A fluidez da questão se marca como um movimento incerto e ainda em construção. Os estudiosos dos livros digitais como Procópio (2013), destacam que fazer previsões sobre qual será o futuro dos livros (com os livros digitais) é um tanto difícil e perigoso. O que se sabe é que as formas e funções de utilização do livro e, principalmente, do livro didático, têm se

alterado e que é preciso considerar a efervescência dos dispositivos digitais mesmo que os conteúdos ainda sejam escassos. A categoria temática referente à produção dos conteúdos destaca continuidades e descontinuidades no processo discursivo em questão, que é pautado pela historicidade e pelas condições de produção que regem a produção discursiva dos sujeitos envolvidos. As posições que ocupam não são estanques. Elas mudam e com elas os sentidos também se reestabelecem numa (re)significação dos dizeres que registram o movimento nascente dos livros didáticos digitais.

Como já destacado de que as contradições se estabelecem num processo discursivo, se em outros discursos as questões do conteúdo e da qualidade da educação são apagadas, aqui a preocupação com o conteúdo é um sentido polêmico e em confrontação com a memória e o

arquivo que vêm sendo construídos.

A falta de conteúdos produzidos ou pensados para os livros didáticos digitais ratifica a questão da possibilidade ainda não concretizada.

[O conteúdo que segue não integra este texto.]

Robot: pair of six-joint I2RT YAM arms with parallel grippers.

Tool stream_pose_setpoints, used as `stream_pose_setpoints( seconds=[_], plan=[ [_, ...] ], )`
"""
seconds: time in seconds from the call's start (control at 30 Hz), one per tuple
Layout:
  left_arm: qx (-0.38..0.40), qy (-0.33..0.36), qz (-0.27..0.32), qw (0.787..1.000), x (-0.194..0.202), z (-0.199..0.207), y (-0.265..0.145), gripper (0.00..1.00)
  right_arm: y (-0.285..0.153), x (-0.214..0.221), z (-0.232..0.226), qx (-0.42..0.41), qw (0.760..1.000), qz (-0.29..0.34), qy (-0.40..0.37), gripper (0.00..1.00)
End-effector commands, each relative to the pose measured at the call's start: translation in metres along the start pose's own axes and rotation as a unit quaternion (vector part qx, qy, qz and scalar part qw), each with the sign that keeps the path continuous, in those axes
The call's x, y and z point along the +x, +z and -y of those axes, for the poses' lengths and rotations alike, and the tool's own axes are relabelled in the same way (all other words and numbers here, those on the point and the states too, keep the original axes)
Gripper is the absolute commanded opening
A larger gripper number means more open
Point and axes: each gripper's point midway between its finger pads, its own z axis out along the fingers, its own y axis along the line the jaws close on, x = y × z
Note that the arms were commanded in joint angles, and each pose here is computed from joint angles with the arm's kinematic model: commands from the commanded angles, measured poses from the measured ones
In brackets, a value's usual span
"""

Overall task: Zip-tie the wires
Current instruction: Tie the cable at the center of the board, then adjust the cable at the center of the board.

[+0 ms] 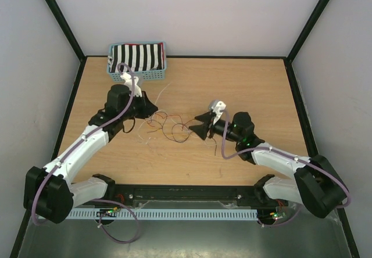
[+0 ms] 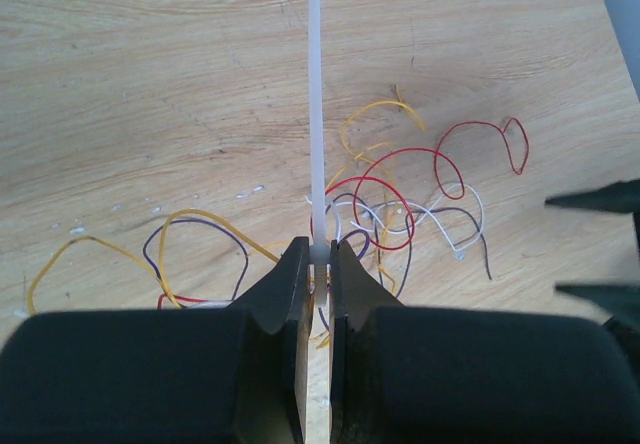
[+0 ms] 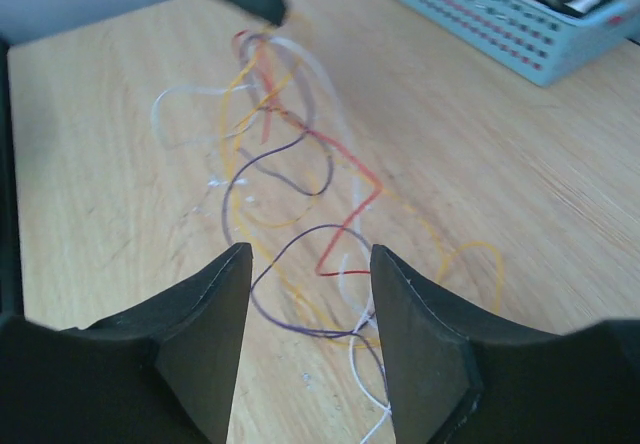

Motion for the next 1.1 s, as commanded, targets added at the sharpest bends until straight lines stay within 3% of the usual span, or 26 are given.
stream_pose_setpoints(
  seconds=[0.0,0.37,1.07],
  plan=[
    [0.004,-0.03,-0.023,0.999,-0.002,0.009,-0.013,0.0,0.005,0.001,-0.031,-0.062,0.993,0.022,-0.098,0.62],
    [0.0,-0.026,-0.038,0.999,0.004,0.005,-0.008,0.0,-0.002,0.017,-0.029,-0.049,0.992,0.016,-0.119,0.7],
    [0.002,-0.043,-0.049,0.998,0.009,0.005,-0.001,0.0,-0.005,0.03,-0.047,-0.073,0.984,0.019,-0.16,0.69]
  ],
)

Isso implica também que a questão vai além dos recursos estruturais ou tecnológicos. Esta falta emerge de questões de conhecimentos das práticas e dos estudos pedagógicos, de um “novo” modo de ensinar que precisa aliar a teoria então ensinada com as práticas propostas de aprendizagem. Ao mesmo tempo em que há um movimento crítico às questões mercadológicas, o acontecimento faz movimentar os sujeitos em jogo no processo educativo e com isso promove atualizações e (re)significações não só das práticas educativas, mas dos discursos que circulam (na mídia) sobre ela.